Jonathan Isaacs, M.D.
(with expert commentary by Ida Fox, M.D.)
As the concept of nerve transfers in lieu of tendon transfers for tetraplegic patients gains momentum, I recently encountered a patient that on the surface seemed like an excellent candidate. Though I had seen this topic presented at several meetings over the last couple of years and had read some of the literature on the topic, I became quickly overwhelmed as I examined and counseled this young man. There are interesting consideratons with this presentation and his diagnosis when considering nerve transfers to restore function.
He is 22 years old right hand dominant male presenting 16 months out from idiopathic transverse myelitis at around the c6 level. Though at the initial onset, he was completely paralyzed from the neck down, he has regained some upper extremity function. Over the last few months he has noted continued improvement in strength of his shoulders (Fig 1) and elbow flexion but minimal function in his forearms and hands(Fig 2). He has spasticity for which he receives botox injections. He presents for possible tendon transfers.
His past medical history is remarkable for diabetes and high blood pressure (he does take insulin, baclofen, and lyrica)
PE: in an electric wheelchair;
He seems fairly symmetrical in his motor exam though slightly stronger on the left than the right:
Everything else 0
IC Grade 2 bilaterally. Limited options for tendon transfers but could offer Brachioradialis to Flexor Pollicis Longus and CMC fusion to improve pinch. Nerve transfer options could potentially include Posterior Branch of Axillary Nerve to Triceps Branch of Radial Nerve and Motor Branch of Brachialis to AIN.
Important unanswered questions include: 1) Are nerve transfers an option in patients with transverse myelitis? 2) has this patient’s final deficits evolved fully? 3) are triceps, FDP, FPL innervated/nonfunctional or have these muscles undergone denervation atrophy because their lower motor neurons were affected as part of the condition/disease process?
Ida Fox, M.D.
Assistant Professor of Plastic Surgery
Washington University School of Medicine in Saint Louis
This is a fascinating and challenging case of transverse myelitis that pushes the boundaries of all the areas that we at the ASPN try and think of as we evaluate and treat patients.
It demands an understanding of both peripheral (PNS) and central (CNS) nervous system pathophysiology and expected outcomes with and without intervention.
Although nerve transfers are being described for use in patients with cervical spinal cord injury (SCI) or tetraplegia, the challenges in cases of transverse myelitis are even more daunting.
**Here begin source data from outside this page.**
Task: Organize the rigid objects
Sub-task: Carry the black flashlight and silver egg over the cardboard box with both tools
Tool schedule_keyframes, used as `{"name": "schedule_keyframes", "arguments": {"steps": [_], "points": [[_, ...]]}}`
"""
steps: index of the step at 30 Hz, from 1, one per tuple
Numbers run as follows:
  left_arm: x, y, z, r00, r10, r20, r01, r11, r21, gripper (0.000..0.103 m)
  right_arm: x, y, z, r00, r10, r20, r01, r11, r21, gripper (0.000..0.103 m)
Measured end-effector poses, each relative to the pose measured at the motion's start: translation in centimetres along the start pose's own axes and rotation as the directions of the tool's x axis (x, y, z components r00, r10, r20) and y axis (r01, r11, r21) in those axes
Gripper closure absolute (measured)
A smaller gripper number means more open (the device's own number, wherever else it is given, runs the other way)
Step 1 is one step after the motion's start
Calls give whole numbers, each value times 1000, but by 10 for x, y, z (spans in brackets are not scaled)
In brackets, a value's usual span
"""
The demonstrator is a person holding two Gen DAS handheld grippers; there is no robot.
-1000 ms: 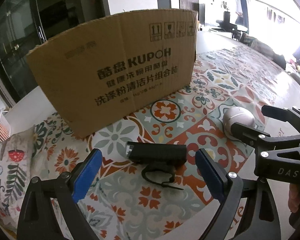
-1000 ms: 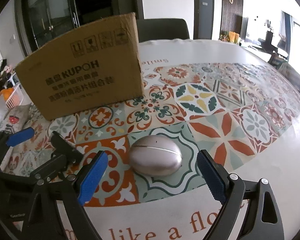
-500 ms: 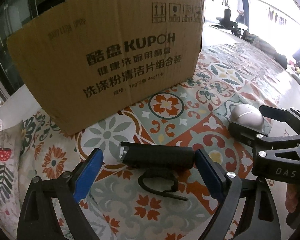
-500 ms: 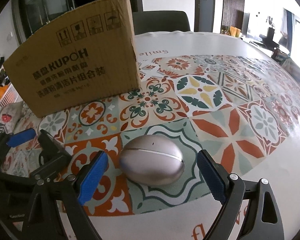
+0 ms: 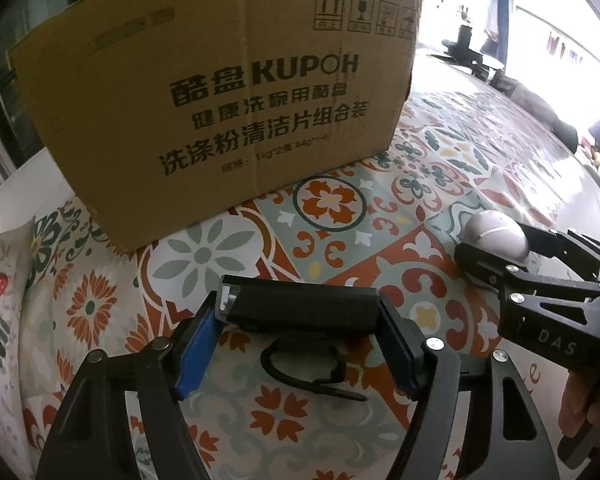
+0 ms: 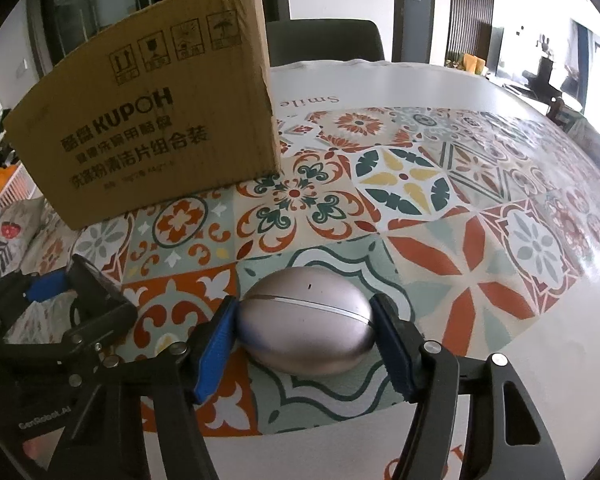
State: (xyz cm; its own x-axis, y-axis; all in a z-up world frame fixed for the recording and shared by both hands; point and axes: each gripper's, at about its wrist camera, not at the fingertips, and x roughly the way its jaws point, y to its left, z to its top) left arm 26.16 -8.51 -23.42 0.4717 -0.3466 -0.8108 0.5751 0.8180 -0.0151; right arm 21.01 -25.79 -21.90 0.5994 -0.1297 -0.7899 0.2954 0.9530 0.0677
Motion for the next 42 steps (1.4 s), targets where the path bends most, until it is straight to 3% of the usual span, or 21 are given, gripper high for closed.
{"name": "schedule_keyframes", "arguments": {"steps": [21, 42], "points": [[-59, -13, -1, 994, 97, 43, -89, 981, -170, 31, -35, -2, 5, 998, 55, 40, -53, 997, -59, 37], [-138, -4, 25, 973, 201, 112, -165, 948, -274, 31, -104, 16, 46, 978, 134, 163, -111, 983, -144, 37]]}}
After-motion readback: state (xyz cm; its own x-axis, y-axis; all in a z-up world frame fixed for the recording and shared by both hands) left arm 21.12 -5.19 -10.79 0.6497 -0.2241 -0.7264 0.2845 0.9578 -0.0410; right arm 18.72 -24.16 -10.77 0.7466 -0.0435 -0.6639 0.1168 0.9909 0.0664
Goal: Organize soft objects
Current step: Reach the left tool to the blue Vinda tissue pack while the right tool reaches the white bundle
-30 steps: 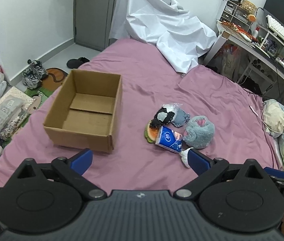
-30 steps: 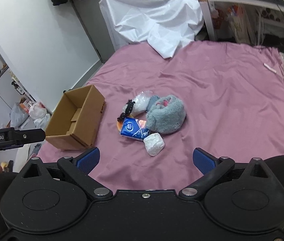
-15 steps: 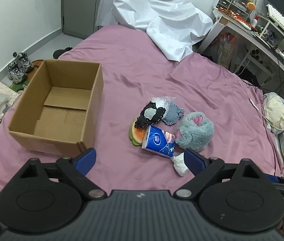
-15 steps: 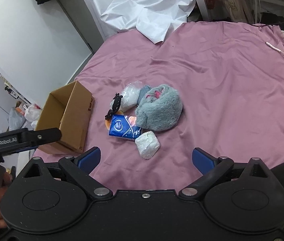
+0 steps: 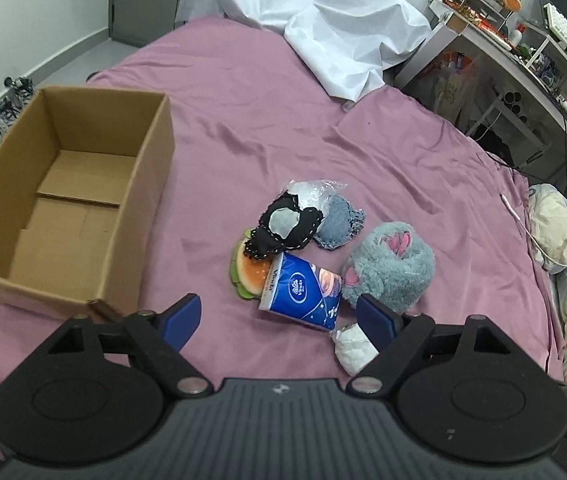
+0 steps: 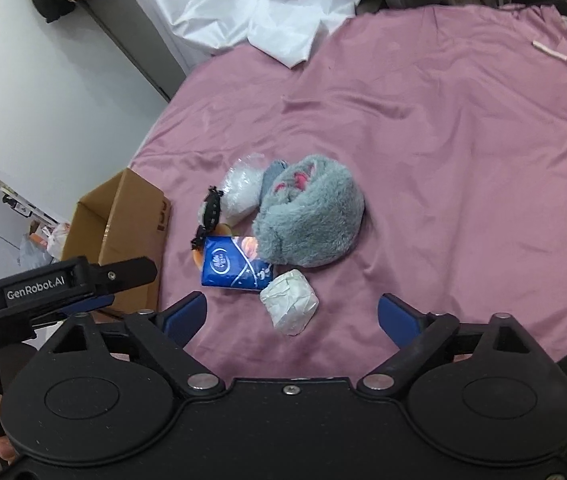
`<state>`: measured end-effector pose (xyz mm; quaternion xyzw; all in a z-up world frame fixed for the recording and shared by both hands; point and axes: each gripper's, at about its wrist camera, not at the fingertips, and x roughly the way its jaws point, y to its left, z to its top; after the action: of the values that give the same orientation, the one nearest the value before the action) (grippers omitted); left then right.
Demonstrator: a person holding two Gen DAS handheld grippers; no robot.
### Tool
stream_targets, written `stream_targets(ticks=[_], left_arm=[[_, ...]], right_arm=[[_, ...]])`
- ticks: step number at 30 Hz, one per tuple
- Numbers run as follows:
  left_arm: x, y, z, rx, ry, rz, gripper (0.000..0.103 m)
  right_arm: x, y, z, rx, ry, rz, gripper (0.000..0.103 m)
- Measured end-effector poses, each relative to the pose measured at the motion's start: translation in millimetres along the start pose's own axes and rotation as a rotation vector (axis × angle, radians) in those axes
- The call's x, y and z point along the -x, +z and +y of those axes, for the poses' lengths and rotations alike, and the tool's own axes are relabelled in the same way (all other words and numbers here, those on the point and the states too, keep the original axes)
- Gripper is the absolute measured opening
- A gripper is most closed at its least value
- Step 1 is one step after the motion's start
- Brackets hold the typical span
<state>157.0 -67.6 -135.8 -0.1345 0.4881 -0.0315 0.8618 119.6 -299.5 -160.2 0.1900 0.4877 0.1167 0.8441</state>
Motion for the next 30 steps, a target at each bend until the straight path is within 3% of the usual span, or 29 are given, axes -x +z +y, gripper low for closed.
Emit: stream_targets(ticks=[12, 17, 27, 30], left_arm=[[-52, 9, 1, 0.036, -0.028, 0.074, 0.076], [-70, 11, 0, 0.044, -0.054, 0.103, 0.072], [-108, 7, 3, 0.073, -0.08, 0.185, 0.07], [-116, 6, 7, 0.101, -0.074, 0.206, 0.059]], right_arm=[[-32, 8, -12, -0.094, -0.001, 0.074, 0.091], [-48, 10, -14, -0.139, 0.017, 0.125, 0.079], [-76, 12, -15, -0.19, 0.032, 0.196, 0.078], [-84, 13, -15, -0.198, 0.042, 0.207, 0.076]])
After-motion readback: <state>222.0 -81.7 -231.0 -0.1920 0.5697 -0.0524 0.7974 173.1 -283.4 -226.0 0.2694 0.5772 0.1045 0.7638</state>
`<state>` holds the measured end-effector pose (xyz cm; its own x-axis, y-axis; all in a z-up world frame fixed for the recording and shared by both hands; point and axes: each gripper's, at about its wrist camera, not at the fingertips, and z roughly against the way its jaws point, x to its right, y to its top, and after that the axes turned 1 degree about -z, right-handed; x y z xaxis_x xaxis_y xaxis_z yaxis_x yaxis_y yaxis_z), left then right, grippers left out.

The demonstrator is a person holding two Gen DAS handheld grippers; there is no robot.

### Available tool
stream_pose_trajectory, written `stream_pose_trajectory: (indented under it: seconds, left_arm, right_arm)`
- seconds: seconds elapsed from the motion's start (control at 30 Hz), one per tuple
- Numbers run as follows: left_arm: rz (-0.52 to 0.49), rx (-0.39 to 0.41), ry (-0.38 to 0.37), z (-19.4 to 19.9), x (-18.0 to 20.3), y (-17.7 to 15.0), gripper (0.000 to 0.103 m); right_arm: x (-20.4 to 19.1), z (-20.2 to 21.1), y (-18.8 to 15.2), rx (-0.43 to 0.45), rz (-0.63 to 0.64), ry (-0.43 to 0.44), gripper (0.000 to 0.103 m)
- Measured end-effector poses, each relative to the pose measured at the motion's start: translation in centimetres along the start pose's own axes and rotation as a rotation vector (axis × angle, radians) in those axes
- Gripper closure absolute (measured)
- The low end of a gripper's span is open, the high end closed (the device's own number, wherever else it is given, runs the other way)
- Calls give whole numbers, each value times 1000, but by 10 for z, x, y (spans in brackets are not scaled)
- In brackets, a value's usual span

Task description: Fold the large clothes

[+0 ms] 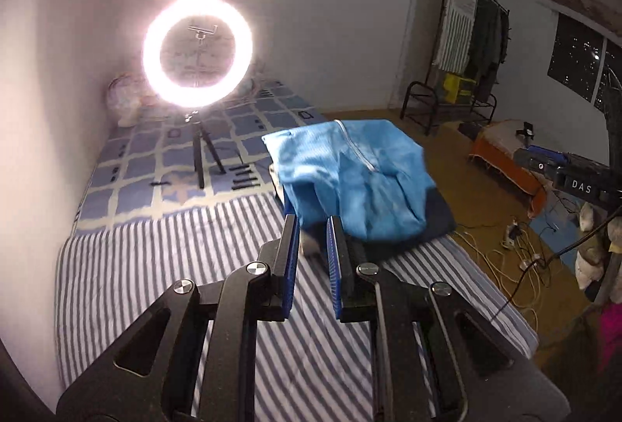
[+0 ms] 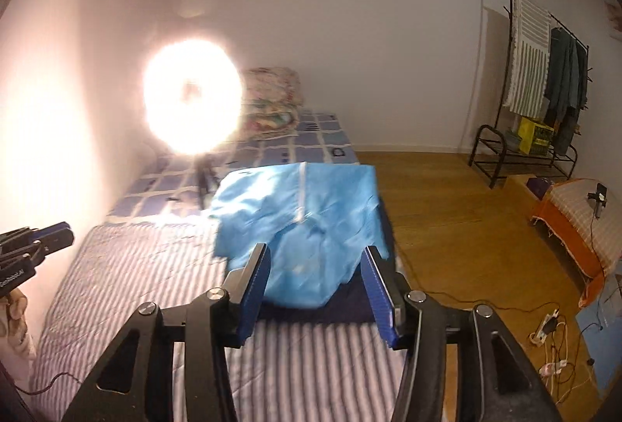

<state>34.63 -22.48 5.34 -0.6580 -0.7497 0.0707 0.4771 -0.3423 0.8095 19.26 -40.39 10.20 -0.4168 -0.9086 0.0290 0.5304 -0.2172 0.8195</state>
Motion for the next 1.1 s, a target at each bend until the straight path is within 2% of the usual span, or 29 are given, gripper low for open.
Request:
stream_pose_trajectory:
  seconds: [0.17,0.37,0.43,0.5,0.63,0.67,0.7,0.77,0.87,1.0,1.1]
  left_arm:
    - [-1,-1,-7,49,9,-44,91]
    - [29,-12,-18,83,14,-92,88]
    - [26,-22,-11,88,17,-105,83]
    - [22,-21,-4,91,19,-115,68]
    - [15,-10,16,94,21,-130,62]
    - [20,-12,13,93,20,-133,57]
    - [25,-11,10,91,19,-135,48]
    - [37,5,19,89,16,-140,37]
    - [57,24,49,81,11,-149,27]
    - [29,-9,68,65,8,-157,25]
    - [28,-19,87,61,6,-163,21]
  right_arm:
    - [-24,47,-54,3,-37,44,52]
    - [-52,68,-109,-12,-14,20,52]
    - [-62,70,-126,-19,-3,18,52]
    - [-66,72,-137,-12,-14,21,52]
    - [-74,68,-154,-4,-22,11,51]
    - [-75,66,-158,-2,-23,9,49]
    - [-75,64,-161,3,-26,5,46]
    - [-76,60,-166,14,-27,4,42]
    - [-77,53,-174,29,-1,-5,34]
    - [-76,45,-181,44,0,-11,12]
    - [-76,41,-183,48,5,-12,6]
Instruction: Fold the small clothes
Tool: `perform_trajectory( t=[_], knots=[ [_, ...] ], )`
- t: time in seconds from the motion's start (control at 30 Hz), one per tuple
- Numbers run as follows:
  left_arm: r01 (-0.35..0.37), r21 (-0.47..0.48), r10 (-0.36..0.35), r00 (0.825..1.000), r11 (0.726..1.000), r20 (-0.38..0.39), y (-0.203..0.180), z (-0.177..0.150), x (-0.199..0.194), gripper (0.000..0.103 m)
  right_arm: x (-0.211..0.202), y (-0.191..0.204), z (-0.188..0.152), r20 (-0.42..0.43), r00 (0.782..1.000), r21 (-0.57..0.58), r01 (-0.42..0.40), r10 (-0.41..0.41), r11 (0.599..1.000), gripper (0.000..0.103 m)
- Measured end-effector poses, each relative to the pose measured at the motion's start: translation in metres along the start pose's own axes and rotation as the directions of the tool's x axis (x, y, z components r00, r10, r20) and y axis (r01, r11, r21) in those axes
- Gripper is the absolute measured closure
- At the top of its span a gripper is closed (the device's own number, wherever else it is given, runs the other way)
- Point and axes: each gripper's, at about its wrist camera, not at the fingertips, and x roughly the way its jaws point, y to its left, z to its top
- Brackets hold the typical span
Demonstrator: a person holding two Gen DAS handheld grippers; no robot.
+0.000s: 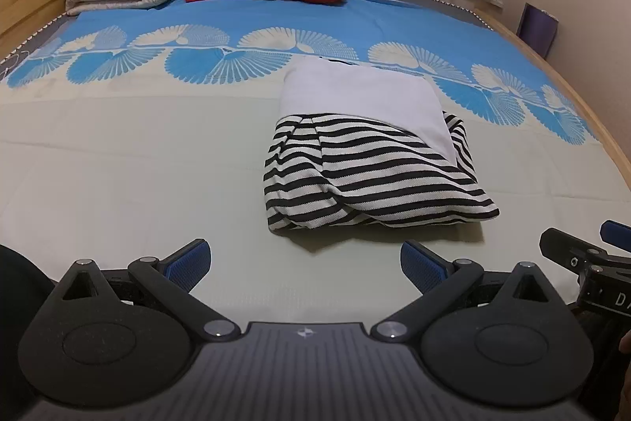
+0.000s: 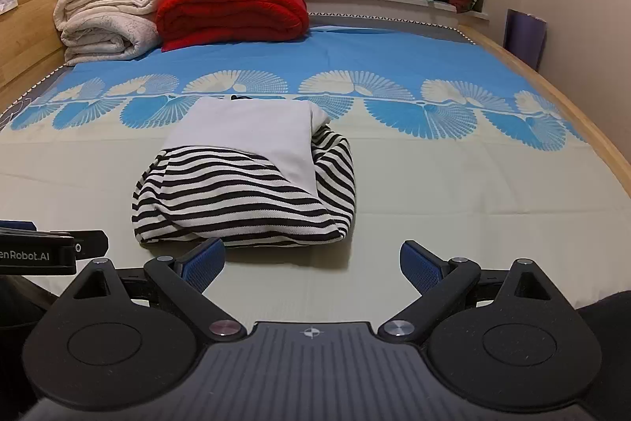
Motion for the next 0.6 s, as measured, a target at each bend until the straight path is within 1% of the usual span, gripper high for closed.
perform_trajectory(
  t=[0.6],
  knots=[
    [0.003, -0.009, -0.003, 1.000, 1.000, -0.002, -0.0012, -0.0007, -0.0006, 0.000, -0.0009, 0.0038, -0.0004, -0.004, 1.000, -0.014, -0.010, 0.010, 1.000, 0.007]
  ],
)
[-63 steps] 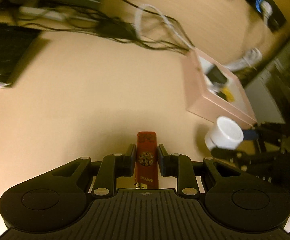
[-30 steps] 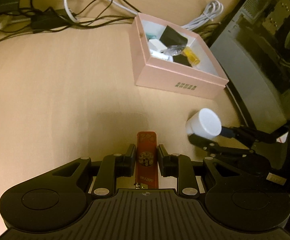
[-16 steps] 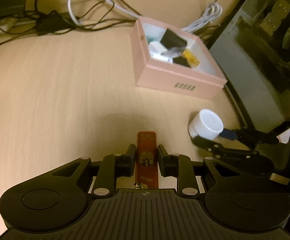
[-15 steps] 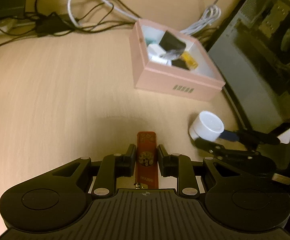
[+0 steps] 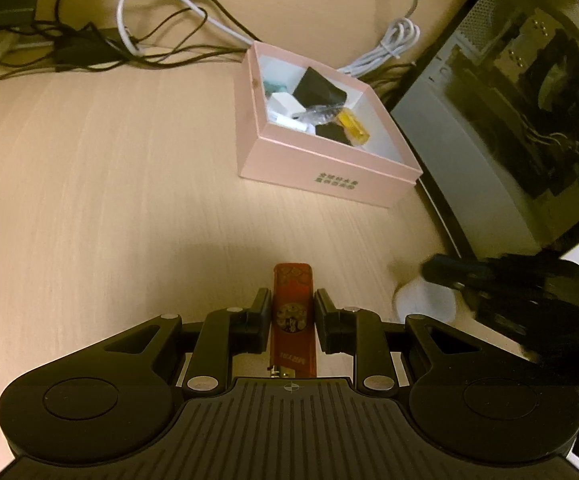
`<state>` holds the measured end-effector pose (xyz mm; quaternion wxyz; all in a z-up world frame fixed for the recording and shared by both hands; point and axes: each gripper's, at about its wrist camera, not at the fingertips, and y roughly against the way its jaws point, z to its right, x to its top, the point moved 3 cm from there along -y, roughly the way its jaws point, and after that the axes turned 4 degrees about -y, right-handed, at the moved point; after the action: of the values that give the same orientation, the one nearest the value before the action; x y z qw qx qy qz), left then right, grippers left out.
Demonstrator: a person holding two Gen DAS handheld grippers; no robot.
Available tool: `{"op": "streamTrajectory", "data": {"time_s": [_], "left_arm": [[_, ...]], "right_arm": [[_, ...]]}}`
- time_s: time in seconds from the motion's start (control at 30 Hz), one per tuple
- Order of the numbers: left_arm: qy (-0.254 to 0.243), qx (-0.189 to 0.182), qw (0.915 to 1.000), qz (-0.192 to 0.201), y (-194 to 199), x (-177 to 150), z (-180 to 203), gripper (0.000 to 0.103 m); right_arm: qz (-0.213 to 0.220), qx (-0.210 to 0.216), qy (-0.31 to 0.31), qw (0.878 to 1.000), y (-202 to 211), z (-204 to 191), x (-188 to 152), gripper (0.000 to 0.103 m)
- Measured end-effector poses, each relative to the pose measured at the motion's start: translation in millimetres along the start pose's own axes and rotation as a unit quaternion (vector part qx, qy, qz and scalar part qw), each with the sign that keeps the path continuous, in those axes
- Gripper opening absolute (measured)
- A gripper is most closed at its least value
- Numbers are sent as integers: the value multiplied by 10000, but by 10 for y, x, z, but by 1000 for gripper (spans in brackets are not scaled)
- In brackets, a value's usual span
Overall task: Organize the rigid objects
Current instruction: 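Hold red lighter in left tool while right tool holds white jar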
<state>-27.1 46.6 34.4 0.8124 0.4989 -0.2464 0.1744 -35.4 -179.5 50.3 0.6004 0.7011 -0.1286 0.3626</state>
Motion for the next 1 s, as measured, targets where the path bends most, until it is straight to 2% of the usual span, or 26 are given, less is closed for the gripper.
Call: {"op": "streamTrajectory", "data": {"time_s": [0.03,0.07,0.13,0.33,0.5,0.73,0.8,1.0], "left_arm": [[10,9,10000,4,0,1,-10,26],[24,16,10000,0,-4,0,-21,26],[14,38,10000,-34,-26,-1,-36,26],[-134,7,9997,-207,-136,2,25,26],[-197,-26,9993,-320,-235,12,59,26],[-403,-120,9983,-413,-324,50,128,26],[-462,-124,9979,-434,-342,51,147,26],[-671,-171,9954,-654,-400,-7,172,26]], "right_arm": [[94,19,-13,10000,61,11,-23,21],[201,-6,26,9998,135,21,-55,44],[345,-122,123,9993,236,27,-137,66],[208,-599,166,9978,175,72,-424,66],[347,-988,-222,9943,191,167,-604,66],[535,-1113,-351,9917,266,176,-647,65],[604,-1267,-401,9893,312,210,-651,65],[360,-1377,-730,9871,178,372,-657,65]]}}
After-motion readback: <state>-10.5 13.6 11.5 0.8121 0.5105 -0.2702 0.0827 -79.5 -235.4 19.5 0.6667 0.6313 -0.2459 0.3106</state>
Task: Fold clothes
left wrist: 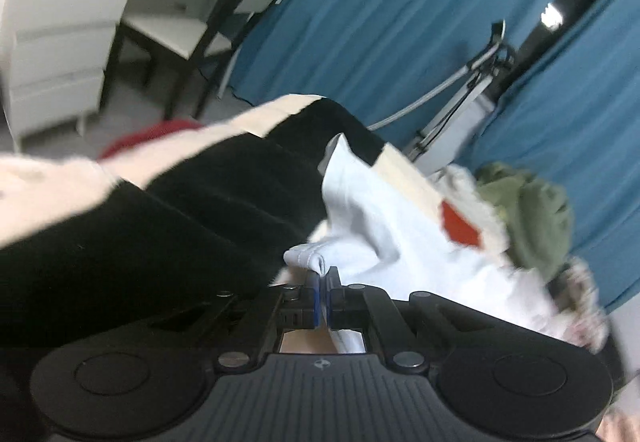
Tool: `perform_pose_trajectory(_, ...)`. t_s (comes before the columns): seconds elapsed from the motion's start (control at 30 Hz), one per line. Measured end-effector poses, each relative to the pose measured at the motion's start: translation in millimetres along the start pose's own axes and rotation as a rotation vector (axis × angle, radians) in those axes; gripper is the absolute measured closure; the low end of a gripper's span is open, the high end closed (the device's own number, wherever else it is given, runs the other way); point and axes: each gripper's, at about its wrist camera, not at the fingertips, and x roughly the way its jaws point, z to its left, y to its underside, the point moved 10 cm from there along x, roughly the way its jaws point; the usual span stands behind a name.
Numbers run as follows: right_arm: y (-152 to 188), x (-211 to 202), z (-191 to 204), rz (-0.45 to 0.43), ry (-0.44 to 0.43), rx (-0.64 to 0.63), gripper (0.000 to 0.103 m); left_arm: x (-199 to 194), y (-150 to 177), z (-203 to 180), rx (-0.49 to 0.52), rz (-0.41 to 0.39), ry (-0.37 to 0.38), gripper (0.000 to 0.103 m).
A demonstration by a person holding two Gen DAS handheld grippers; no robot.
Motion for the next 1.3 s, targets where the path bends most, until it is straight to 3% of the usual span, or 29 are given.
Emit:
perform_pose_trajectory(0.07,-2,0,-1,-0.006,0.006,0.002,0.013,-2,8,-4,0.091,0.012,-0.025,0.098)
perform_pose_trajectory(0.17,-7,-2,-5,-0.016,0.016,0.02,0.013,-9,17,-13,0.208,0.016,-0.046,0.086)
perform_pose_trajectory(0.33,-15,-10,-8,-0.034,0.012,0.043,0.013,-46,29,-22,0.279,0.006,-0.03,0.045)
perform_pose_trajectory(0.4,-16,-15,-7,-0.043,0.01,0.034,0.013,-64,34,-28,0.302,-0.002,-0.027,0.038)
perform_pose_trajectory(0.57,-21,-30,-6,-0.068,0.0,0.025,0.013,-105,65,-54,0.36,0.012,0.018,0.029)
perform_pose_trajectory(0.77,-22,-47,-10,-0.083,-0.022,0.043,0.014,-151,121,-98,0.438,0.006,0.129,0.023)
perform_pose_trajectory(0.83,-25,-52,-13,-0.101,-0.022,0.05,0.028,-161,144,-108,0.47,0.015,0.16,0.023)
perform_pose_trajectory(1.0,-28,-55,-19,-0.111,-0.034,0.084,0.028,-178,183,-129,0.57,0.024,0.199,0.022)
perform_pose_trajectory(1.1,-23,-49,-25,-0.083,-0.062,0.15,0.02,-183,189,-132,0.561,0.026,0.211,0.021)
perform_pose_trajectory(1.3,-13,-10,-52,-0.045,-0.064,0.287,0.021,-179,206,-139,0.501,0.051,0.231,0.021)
In this case of a patient who is 16 months out from the primary process, understanding of the zone of injury is critical. Additional electrodiagnostic testing with nerve conduction studies to examine the integrity of the C8/T1 motor unit might be helpful.
Observation of patterns of upper extremity use and adaptive patterns is often helpful in determining further priorities of care. Tenodesis effect may be providing some hand function if the wrist extension is strong enough. In that case brachioradialis may be used as a tendon transfer to restore some thumb function. If not, it might be used to restore stronger wrist extension and subsequent tenodesis hand function.
If the electrodiagnostic studies show relative preservation of the C8/T1 motor unit, a nerve transfer may be possible even at this late date. Unfortunately, however, cases of transverse myelitis often involve a more extensive zone of injury that, at 16 months out might preclude the use of nerve transfers. Previously reported successful cases of use of nerve transfer for transverse myelitis have been completed within months of the primary process.
With patient showing continued improvement in shoulder recovery over the last couple of months, we will watch him for 6 more weeks to make sure that he shows no further signs of recovery. Pending evidence that he has truly plateaued, we will obtain a NCS (which we had not previously obtained) looking specifically at the C8/T1 motor unit. The NCS will evaluate if the Sensory Nerve Action Potentials (SNAP) and Compound Muscle Action Potentials (CMAP) are present in the median and ulnar nerve as tested by APB and FDI. If both are present then we assume that the muscles such as FPL and FDP may be intact. If CMAPs are not present using these “surrogates” then we have to assume that the lower motor neurons are involved in the disease process and at 16 months muscle reinnervation is not recoverable. Thus, patient counseling will include the possibility that nerve transfers may not be possible. We will prioritize avoidance of down grading current function and preserving the possibility of tendon transfers if nerve transfers not possible.
LegendFig 1. Patient exhibits strong but not normal shoulder abduction.
Fig 2. Patient exhibits wrist extension though it is easily “broken” by examiner.